→ **Task directions**: Only lines containing "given" belong in the answer, each copied from the entries below.

⟨

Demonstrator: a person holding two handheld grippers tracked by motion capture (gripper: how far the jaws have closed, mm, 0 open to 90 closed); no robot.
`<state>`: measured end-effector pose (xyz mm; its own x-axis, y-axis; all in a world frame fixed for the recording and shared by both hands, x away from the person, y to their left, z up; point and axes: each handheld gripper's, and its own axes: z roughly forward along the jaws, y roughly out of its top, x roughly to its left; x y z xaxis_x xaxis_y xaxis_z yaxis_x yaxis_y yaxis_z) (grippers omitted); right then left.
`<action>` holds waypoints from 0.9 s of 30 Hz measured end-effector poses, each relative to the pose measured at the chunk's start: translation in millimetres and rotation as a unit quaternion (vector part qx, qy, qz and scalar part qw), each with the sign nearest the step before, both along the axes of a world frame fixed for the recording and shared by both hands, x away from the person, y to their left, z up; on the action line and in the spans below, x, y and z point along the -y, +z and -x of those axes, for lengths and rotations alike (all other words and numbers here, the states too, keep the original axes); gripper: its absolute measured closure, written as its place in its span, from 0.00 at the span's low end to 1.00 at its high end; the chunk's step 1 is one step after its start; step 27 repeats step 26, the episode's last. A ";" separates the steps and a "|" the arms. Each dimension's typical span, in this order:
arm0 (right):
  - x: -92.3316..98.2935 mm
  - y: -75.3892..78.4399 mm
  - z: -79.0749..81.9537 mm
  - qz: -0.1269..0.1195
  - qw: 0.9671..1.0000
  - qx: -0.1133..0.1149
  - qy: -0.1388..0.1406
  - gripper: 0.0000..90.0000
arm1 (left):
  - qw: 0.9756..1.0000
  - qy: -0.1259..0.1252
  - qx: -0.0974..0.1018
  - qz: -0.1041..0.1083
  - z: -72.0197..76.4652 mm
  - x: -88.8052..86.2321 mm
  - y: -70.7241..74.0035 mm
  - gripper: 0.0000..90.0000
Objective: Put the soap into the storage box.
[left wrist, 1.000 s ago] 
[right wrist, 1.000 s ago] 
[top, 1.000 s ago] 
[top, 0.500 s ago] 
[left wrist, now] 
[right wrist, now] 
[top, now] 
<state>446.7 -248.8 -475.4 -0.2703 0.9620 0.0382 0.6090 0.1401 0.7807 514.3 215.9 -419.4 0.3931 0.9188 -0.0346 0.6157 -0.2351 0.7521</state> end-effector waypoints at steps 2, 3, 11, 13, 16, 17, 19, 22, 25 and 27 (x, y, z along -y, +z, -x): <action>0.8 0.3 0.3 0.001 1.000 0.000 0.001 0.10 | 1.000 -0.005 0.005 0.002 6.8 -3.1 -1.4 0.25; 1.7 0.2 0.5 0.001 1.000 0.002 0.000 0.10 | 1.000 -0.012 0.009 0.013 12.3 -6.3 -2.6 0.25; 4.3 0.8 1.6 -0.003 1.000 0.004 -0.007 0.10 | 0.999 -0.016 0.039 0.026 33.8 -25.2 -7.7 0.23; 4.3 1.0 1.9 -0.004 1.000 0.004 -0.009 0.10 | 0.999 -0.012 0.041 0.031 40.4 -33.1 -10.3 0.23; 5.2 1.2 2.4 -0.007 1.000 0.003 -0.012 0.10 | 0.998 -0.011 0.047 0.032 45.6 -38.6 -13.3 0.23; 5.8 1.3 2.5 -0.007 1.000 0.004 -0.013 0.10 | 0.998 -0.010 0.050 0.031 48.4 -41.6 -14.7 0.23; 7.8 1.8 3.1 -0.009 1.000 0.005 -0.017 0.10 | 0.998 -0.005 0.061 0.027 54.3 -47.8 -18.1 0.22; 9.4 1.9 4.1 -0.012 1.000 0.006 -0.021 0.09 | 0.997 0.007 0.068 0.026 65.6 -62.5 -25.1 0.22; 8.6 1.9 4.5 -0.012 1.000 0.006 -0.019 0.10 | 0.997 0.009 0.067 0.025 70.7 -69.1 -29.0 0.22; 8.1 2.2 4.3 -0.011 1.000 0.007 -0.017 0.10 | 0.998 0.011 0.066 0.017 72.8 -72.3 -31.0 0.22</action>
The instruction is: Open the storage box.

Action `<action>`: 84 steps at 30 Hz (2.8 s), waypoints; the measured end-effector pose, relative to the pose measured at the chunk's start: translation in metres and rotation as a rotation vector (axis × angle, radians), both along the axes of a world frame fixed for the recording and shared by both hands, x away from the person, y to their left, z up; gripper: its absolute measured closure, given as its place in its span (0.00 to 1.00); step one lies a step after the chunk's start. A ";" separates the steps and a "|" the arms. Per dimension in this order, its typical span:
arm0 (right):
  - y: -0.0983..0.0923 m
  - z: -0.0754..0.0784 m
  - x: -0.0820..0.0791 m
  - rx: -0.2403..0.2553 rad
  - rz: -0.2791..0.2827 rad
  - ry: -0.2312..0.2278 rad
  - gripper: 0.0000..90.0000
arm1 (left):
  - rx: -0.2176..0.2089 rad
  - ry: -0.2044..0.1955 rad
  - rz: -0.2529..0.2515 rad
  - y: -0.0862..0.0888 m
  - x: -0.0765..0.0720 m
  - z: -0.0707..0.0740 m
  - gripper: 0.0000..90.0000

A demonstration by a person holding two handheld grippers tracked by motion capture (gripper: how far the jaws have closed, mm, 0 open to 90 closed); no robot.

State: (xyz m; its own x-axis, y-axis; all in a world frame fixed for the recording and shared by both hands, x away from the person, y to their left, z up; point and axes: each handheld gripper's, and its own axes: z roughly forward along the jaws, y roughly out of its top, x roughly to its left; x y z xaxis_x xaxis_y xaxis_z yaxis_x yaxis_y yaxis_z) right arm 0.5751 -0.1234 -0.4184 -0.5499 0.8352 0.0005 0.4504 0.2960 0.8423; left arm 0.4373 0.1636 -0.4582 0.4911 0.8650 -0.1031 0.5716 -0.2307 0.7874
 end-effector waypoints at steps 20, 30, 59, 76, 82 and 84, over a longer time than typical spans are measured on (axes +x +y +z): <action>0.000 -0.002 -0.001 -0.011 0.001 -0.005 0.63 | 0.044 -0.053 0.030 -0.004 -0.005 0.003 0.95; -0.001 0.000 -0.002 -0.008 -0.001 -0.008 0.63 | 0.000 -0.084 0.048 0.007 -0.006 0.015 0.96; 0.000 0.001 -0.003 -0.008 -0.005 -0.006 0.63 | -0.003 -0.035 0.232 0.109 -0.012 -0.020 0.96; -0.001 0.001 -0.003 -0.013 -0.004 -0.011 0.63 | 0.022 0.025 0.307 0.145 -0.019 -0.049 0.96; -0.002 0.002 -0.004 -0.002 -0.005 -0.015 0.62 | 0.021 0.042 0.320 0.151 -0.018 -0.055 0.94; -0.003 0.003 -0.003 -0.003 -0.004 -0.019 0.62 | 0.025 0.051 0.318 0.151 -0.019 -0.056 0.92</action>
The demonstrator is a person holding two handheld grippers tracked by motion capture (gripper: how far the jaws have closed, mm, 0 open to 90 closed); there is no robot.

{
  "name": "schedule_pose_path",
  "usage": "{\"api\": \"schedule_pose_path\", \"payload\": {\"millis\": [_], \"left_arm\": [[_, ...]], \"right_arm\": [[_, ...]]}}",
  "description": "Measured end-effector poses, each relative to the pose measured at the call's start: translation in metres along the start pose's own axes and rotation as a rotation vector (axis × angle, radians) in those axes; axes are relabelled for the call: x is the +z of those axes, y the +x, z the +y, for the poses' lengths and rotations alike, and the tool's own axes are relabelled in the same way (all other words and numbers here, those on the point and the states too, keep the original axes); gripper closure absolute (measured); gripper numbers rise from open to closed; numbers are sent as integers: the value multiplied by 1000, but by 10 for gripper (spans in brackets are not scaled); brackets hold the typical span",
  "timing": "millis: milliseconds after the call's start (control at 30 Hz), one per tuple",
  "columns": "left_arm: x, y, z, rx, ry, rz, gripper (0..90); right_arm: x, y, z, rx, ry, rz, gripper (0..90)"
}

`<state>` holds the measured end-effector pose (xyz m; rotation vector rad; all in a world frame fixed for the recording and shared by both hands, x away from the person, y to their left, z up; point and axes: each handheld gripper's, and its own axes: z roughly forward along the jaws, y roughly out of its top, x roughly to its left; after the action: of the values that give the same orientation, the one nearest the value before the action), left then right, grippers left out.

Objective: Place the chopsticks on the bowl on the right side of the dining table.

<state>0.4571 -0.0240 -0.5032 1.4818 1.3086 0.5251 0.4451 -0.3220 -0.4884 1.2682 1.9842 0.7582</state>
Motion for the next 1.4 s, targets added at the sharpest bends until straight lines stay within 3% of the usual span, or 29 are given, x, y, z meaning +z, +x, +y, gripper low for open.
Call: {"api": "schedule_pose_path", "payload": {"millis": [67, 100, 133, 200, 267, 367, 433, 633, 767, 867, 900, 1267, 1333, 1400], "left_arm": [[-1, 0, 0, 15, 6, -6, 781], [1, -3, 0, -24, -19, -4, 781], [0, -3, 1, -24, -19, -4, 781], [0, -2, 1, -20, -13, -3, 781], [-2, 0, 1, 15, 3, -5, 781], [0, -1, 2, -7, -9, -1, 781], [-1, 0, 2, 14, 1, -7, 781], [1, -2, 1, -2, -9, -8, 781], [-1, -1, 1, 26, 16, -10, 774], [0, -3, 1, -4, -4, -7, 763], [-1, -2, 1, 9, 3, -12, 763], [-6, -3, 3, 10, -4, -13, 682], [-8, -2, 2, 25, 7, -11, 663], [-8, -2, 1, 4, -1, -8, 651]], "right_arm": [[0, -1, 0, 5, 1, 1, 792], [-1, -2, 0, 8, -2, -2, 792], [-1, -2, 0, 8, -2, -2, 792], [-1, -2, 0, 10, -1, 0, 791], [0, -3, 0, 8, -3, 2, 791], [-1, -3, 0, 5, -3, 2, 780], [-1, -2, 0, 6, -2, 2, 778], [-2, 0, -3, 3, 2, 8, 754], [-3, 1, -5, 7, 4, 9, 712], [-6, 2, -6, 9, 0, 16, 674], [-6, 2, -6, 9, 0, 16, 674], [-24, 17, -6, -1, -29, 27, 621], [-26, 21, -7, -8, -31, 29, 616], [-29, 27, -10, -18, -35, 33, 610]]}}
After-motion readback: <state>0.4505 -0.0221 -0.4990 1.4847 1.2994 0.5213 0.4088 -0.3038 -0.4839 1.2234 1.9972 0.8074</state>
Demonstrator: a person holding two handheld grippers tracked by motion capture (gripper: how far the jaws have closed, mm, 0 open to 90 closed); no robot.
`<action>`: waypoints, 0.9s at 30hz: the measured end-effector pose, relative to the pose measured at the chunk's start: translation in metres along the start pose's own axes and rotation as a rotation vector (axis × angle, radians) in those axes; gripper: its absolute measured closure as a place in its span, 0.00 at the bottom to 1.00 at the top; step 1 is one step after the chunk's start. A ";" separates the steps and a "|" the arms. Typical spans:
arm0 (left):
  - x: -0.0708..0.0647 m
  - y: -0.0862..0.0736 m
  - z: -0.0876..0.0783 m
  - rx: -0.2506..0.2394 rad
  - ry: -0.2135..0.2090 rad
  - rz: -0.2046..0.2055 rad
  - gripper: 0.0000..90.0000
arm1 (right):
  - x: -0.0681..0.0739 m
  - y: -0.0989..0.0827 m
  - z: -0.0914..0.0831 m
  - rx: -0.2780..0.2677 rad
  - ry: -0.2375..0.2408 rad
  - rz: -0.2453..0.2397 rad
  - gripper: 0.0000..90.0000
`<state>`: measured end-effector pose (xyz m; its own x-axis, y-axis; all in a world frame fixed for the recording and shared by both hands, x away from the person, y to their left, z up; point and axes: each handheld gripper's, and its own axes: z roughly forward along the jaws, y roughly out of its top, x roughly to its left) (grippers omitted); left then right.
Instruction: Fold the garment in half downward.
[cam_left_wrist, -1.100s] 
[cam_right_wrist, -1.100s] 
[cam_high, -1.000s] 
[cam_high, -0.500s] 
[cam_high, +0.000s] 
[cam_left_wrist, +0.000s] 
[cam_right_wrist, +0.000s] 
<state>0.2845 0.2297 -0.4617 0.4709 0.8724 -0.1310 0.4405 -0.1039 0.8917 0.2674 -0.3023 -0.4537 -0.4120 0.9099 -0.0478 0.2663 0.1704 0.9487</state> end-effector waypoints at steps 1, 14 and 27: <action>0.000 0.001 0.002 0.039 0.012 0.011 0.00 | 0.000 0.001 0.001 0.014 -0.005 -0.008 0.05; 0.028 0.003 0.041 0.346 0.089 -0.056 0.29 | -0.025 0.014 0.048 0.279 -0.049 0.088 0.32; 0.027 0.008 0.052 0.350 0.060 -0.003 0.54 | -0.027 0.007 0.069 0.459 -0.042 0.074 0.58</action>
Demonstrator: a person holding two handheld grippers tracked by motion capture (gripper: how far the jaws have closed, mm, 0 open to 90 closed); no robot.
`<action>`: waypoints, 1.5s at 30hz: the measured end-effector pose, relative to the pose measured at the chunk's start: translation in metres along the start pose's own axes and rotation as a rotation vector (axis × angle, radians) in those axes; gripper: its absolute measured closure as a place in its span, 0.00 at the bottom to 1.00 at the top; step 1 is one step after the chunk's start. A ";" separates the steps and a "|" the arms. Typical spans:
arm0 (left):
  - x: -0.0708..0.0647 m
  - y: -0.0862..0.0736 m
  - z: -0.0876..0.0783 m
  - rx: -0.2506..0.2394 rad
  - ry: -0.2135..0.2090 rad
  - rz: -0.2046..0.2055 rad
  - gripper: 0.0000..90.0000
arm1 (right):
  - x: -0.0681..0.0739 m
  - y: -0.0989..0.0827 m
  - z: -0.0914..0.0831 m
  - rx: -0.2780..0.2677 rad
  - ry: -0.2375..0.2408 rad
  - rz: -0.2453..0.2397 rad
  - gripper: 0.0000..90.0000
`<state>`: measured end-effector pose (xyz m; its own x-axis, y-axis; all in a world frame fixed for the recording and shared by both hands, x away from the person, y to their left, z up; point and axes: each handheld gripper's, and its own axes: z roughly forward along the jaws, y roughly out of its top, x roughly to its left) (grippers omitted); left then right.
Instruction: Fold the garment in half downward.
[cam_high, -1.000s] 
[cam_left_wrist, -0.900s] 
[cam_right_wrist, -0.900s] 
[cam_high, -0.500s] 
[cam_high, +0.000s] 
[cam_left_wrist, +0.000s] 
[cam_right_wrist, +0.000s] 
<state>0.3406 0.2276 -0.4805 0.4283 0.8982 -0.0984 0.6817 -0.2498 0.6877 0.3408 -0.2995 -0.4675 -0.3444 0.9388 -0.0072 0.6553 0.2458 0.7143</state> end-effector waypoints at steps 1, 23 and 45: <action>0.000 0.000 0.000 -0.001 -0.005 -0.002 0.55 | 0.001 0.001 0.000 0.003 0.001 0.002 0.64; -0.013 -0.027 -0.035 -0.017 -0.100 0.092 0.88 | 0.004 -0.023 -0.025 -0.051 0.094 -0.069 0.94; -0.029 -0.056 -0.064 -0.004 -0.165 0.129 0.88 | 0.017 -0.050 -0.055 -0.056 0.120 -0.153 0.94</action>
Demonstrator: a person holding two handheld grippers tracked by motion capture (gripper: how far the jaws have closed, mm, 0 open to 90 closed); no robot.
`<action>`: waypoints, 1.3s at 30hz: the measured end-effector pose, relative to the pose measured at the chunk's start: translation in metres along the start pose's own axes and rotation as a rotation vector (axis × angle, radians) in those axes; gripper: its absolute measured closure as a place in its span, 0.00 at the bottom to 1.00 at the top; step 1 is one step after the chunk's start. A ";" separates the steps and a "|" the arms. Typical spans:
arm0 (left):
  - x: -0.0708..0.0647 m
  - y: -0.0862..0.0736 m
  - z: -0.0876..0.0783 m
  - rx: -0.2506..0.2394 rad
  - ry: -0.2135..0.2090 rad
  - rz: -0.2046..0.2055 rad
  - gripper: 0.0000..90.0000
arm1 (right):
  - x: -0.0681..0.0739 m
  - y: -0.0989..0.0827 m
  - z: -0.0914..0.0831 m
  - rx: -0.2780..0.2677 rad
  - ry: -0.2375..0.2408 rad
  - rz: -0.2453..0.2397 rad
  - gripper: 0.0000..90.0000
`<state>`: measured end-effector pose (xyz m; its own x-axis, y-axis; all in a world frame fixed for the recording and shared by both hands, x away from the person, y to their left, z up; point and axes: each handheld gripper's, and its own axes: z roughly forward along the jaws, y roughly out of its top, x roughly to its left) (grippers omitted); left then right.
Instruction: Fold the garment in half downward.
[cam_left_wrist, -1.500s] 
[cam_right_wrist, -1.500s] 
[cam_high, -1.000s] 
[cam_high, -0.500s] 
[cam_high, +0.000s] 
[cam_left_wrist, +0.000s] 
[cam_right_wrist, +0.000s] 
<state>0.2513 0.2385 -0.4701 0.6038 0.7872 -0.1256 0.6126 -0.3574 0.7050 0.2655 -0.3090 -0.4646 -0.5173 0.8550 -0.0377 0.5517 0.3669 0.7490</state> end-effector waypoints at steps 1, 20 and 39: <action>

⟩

→ **Solution**:
Action `<action>`: 84 steps at 30 Hz (2.8 s), waypoints; the measured end-effector pose, relative to the pose measured at the chunk's start: translation in metres and rotation as a rotation vector (axis × angle, radians), both along the axes of a world frame fixed for the recording and shared by both hands, x away from the person, y to their left, z up; gripper: its absolute measured closure, given as its place in its span (0.00 to 1.00); step one lies a step after the chunk's start. A ";" separates the steps and a "|" the arms. Per dimension in this order, its typical span:
Motion for the next 1.4 s, targets added at the sharpest bends until straight lines stay within 3% of the usual span, or 29 are given, x, y, z meaning +z, +x, +y, gripper low for open.

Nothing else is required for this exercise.